The task: Leave every image behind and restate the data word for word.

Input data:
--------
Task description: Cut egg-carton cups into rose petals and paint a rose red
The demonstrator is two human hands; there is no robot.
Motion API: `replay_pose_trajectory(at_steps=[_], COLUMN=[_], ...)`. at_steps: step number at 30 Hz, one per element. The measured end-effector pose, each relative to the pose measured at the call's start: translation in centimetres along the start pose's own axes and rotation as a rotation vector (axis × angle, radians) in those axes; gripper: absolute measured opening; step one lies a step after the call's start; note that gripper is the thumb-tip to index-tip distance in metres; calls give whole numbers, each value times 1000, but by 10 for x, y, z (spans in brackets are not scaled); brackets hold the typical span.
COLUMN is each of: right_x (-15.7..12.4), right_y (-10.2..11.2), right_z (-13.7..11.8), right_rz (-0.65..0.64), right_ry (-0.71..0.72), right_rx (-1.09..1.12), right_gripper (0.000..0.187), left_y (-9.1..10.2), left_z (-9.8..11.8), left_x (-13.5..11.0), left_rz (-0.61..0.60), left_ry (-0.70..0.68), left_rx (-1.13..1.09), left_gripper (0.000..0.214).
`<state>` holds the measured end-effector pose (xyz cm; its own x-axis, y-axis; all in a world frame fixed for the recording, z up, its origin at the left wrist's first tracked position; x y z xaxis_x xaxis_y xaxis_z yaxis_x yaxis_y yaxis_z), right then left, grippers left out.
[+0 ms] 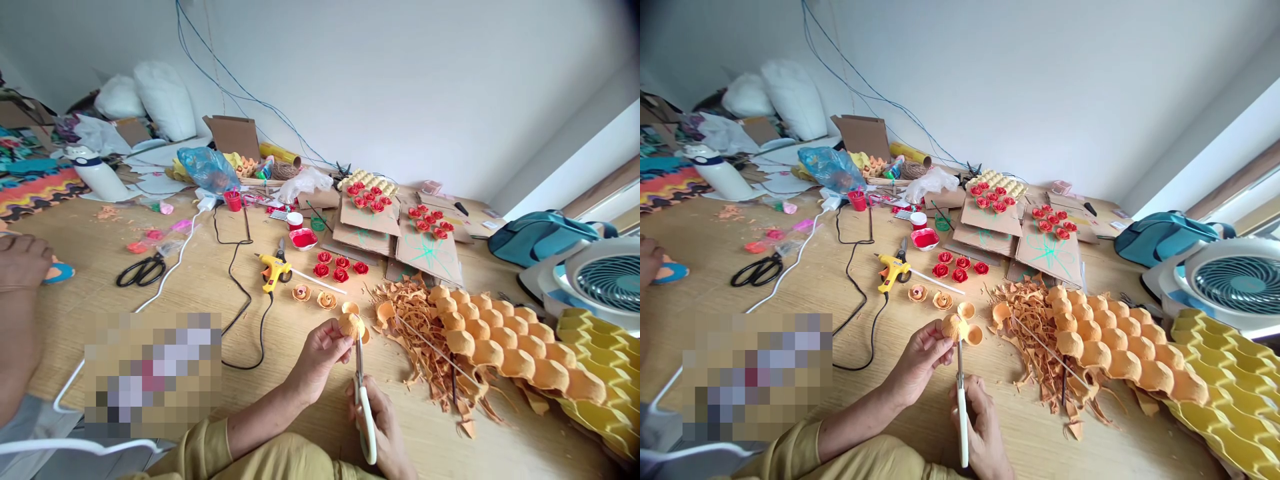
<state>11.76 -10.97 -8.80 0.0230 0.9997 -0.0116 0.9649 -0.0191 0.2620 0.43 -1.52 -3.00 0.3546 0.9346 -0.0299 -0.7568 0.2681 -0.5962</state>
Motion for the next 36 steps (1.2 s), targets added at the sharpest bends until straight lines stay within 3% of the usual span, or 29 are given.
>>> replay_pose_trajectory(at_steps=[36], right_x=[0], right_y=[-2], right_z=[2], right_rz=[-34], right_ry=[12], right_rx=[-6], right_gripper=[44], left_y=[-5], left_z=[-14], left_x=[-4], left_rz=[-51], left_ry=[88], left_rx=[20], left_gripper=[33])
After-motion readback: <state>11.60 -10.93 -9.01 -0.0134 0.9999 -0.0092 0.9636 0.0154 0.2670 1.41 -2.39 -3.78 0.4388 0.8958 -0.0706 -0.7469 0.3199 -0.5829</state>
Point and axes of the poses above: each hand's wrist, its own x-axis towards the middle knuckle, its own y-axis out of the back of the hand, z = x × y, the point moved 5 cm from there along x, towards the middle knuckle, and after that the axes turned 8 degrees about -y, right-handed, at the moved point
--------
Solution:
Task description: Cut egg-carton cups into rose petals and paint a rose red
The demonstrator is two human hands; there is no robot.
Motion API: `replay_pose_trajectory(at_steps=[_], COLUMN=[_], ...)`. at_steps: step number at 30 Hz, one per element. The measured end-effector pose, each relative to the pose measured at the call's start: translation in centimetres along the start pose's own axes and rotation as a rotation vector (axis × angle, radians) in those axes; gripper: absolute measured opening; step one lies a step after the call's start; note that gripper is the thumb-tip to index-tip distance in metres; calls give whole numbers, each value times 1000, but by 10 for x, y, z (spans in brackets are not scaled); brackets hold the typical span.
COLUMN is each of: right_x (-15.7..12.4), right_y (-10.2..11.2), right_z (-13.7..11.8), right_rz (-0.65..0.64), right_ry (-0.71..0.72), right_rx (-1.09..1.12), right_gripper (0.000..0.187), left_y (-9.1..10.2), left_z (-9.8..11.8), left_x (-13.5..11.0), left_rz (-0.61..0.60), left_ry (-0.70..0.68), left_rx (-1.13..1.09), left_gripper (0.000..0.214).
`<state>` holds the measured end-effector pose (xyz cm; its own x-axis, y-axis; all in a world frame fixed for the recording, z up, its origin at the left wrist's first tracked position; x y z xaxis_x xaxis_y xaxis_z yaxis_x yaxis_y yaxis_z), right then left, grippers left out.
[+0 ms] 
<state>11.76 -10.97 -8.80 0.0230 0.9997 -0.0116 0.9649 -0.0191 0.2620 0.43 -1.52 -3.00 0.3546 0.9346 -0.0299 -0.7568 0.2681 -0.5962</state>
Motion for the next 36 steps (1.2 s), targets added at the sharpest bends until straight lines stay within 3% of the usual span, or 29 are given.
>>> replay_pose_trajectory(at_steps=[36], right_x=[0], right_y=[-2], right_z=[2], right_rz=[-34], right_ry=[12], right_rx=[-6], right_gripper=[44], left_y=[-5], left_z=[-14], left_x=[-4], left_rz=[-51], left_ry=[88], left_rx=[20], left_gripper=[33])
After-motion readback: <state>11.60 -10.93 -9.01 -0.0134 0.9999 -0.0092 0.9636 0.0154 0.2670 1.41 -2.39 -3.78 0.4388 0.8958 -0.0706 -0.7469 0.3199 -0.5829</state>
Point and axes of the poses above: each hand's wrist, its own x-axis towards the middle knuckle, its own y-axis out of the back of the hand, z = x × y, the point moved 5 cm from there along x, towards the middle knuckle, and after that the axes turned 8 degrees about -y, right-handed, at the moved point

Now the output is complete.